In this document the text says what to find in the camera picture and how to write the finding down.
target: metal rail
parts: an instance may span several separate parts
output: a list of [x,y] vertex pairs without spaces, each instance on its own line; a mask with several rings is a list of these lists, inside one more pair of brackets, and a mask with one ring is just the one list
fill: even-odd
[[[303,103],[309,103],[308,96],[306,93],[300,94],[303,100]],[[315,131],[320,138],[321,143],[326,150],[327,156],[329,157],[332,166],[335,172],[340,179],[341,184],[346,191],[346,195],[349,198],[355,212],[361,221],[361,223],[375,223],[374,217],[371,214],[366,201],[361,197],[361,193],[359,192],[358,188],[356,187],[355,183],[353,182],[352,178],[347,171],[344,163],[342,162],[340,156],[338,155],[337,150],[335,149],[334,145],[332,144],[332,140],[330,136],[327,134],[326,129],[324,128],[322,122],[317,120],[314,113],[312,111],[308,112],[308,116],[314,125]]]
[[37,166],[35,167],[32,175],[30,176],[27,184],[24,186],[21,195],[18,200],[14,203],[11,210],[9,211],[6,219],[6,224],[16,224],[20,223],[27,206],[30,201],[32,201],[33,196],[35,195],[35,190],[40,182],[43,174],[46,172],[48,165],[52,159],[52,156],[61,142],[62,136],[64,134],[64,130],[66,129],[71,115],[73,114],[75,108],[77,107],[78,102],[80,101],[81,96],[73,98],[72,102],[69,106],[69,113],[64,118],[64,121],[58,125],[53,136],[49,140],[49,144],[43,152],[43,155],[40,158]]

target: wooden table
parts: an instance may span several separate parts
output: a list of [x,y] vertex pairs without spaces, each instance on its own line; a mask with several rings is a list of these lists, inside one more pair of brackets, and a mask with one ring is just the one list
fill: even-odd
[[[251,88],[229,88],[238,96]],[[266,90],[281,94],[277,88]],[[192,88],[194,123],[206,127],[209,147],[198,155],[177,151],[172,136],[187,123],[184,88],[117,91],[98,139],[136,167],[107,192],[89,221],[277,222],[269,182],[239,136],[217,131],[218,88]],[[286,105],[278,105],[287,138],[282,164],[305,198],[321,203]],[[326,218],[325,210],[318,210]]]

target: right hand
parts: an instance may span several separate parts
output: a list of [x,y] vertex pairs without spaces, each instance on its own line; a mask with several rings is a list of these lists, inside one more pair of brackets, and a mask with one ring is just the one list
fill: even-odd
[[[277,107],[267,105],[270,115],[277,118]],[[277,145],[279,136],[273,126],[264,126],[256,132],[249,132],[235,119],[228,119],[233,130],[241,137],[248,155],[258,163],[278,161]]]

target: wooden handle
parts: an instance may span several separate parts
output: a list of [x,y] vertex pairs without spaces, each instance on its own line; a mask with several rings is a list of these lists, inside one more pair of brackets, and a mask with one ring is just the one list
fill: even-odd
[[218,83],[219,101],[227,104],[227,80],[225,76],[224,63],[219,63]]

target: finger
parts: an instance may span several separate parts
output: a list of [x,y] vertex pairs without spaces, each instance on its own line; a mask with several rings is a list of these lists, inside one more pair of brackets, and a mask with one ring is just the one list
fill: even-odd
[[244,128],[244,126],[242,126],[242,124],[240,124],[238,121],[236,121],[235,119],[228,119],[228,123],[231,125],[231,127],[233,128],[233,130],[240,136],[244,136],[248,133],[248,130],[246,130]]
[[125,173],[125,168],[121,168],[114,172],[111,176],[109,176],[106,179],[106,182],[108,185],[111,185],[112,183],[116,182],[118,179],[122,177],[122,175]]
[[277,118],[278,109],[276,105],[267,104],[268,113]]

■ **TASK BRIEF**: For the word "target", tally the lines of the entries in which it appears and give the total alone.

■ **TASK SOLUTION**: 5